La mitad y finales de los años 70 y principios de los años 80 del siglo XX fueron años muy duros para el Estado. Organizaciones terroristas separatistas como ETA o Terra Lluire, Comunistas como el GRAPO o los propios Franquistas querían incidir en la naciente democracia española. Hubo terror, asesinatos, huelgas, manifestaciones e incluso el intento Golpe de Estado, y entre medias, unos hombres comprometidos con la democracia y la patria parecían erigirse como los principales valedores de un nuevo proceso Constituyente: Adolfo Suárez, Felipe González, Manuel Fraga, Miguel Roca, Calvo Sotelo, Tierno Galván o Santiago Carrillo entre otros. Estos hombres crearon y asentaron las bases de la nueva Democracia en España. Carrillo, que meses antes de formar parte y firmar a favor de los Pactos de la Moncloa en octubre del año 1977, había sido objeto de asesinato y vio como sus compañeros abogados de Atocha eran asesinados por miembros de Extrema Derecha, arropó su hombro para que el país saliera adelante de la enorme crisis Institucional, Política y Social que vivía España. Eran sin duda hombres de Estado que en momento post régimen franquista no dividieron a la sociedad, sino que con sus actos hicieron todo lo posible para unirla y sacar el país adelante. Vivieron épocas de terror, de odio y confrontación entre los ciudadanos, pero su patria estaba por encima de todo y así lo demostraron.

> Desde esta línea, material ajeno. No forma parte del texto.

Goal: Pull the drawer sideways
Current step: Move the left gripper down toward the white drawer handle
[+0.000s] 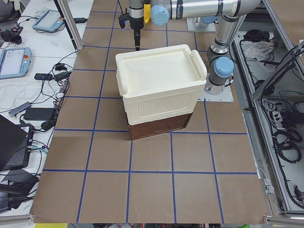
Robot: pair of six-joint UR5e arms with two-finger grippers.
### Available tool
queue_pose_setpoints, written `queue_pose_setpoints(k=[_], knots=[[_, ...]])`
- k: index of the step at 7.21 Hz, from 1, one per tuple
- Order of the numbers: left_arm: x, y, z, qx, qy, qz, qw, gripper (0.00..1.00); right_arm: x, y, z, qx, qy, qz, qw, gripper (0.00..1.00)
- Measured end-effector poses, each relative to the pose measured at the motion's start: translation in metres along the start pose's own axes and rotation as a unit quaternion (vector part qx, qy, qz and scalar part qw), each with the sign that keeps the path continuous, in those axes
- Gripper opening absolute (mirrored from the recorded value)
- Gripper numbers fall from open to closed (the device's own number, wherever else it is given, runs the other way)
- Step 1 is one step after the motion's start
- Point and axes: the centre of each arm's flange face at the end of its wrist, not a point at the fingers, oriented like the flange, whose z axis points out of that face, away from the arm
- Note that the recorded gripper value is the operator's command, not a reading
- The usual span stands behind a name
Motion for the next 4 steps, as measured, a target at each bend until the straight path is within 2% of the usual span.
queue_pose_setpoints(k=[2, 4], knots=[[0.015, -0.017, 0.042, -0.021, -0.067, -0.027, 0.9972, 1.00, 0.000, 0.000, 0.000, 0.000, 0.000, 0.000, 1.0000, 1.00], [0.024, -0.029, 0.087, -0.046, -0.138, -0.048, 0.9882, 1.00, 0.000, 0.000, 0.000, 0.000, 0.000, 0.000, 1.0000, 1.00]])
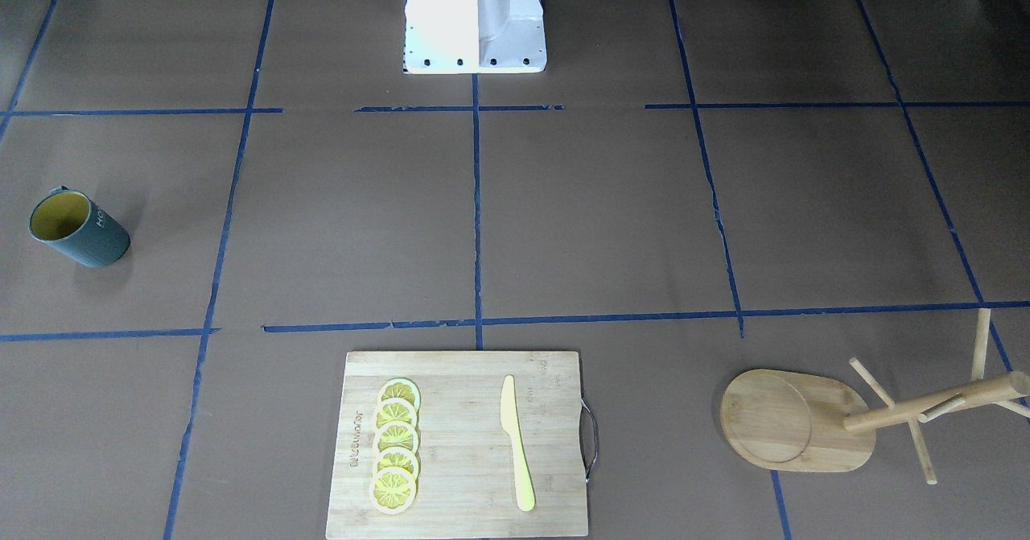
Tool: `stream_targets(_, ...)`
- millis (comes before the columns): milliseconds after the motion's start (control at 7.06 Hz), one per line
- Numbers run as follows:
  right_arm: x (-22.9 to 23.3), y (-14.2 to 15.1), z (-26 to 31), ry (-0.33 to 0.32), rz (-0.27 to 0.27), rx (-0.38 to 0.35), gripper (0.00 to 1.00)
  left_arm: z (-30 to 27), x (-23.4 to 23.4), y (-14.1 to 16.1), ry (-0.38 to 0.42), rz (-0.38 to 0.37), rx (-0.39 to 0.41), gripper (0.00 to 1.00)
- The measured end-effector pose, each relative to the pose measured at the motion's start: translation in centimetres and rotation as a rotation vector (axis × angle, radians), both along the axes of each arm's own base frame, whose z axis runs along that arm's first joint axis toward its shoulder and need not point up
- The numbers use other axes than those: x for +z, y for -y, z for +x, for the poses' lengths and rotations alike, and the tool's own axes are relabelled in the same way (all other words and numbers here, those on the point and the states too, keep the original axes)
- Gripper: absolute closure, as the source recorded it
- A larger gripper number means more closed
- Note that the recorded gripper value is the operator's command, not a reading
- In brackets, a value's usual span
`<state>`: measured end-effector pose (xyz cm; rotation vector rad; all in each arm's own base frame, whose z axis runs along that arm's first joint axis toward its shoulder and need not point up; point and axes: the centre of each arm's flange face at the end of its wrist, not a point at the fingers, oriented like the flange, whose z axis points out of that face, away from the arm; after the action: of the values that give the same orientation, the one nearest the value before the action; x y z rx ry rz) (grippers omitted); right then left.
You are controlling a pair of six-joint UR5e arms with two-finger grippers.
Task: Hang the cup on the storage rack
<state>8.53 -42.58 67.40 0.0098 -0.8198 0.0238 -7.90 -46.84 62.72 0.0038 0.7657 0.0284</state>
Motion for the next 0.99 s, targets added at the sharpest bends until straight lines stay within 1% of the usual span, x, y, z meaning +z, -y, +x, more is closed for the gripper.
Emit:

Hoy, más de 40 años después, observamos una degradación Institucional como nunca antes en el periodo de paz más grande de nuestra historia. La culpa, Políticos populistas de un lado y otro están haciendo que el Congreso parezca más un circo -pero sin gracia- que no una cámara de representación legislativa. Según el CIS, el 75% de los españoles ven hoy el Congreso como una cámara inútil, en la cual no se debaten temas que solucionen los problemas de los españoles. ¿Esto se lo han leído nuestros Políticos? Hoy España no vive una época de terror, y sin embargo los Políticos de hoy están inmersos en el odio, en la confrontación, en la polarización, en la captación del voto y del interés personal que en el interés general: son mezquinos, ignorantes y con una falta de sentido de Estado que da vergüenza escucharles hablar en el Congreso de los Diputados, aunque debería llamarse el Congreso de los Ineptos. ¿Cómo puede ser que Carrillo o Adolfo Suárez se pudieran dar la mano para sacar al país de una situación de preguerra civil, y como dos señoritos como Albert Rivera y Pablo Iglesias, nacido en democracia, disfrutando de los mismos derechos y libertades desde niños, un país entre las primera democracias plenas del Mundo (The Econosmist 2019), no son capaces de mirarse a la cara? La talla Política de estos dos, de Rufián, de Pedro Sánchez, de Echenique, Pablo Casado o Alberto Garzón no le llega ni a la suela de los zapatos de los Políticos españoles de la Transición. Mientras aquellos bajaban a la calle mirando si los radicales del bando contrario les podían asesinar, éstos viven cómodamente en sus barrios de lujo transportados por coches blindados llenos de escoltas para luego ser incapaces de sacar el país adelante: me da vergüenza tenerles como representantes.

Unos hicieron una Constitución, asentaron las bases de la Democracia, sacaron al país adelante con sus medidas económicas pactadas por todos, y éstos que han heredado un país entre las democracias plenas del mundo, confrontando a sus ciudadanos llegando a una atmósfera de polarización sin precedentes desde la Transición para ganar 4 votos. Y lo último de estos líderes sin capacidad: están llenando las listas para el Congreso de los Diputados de Toreros, Banderilleros, Militares, celébritis de televisión y populistas de cara bonita. Comparas este Congreso con el de los años 80 y es para irse de España. Nos estáis dejando la peor Democracia de nuestra historia, enhorabuena…

2 pensamientos en “Nos dejan la peor Democracia.”

    1. Sobre el interés general. Los problemas sociales, económicos de la gente. Dejar de mirarse el ombligo de cada uno y mirar por el de los demás. Debe priorizar el interés general.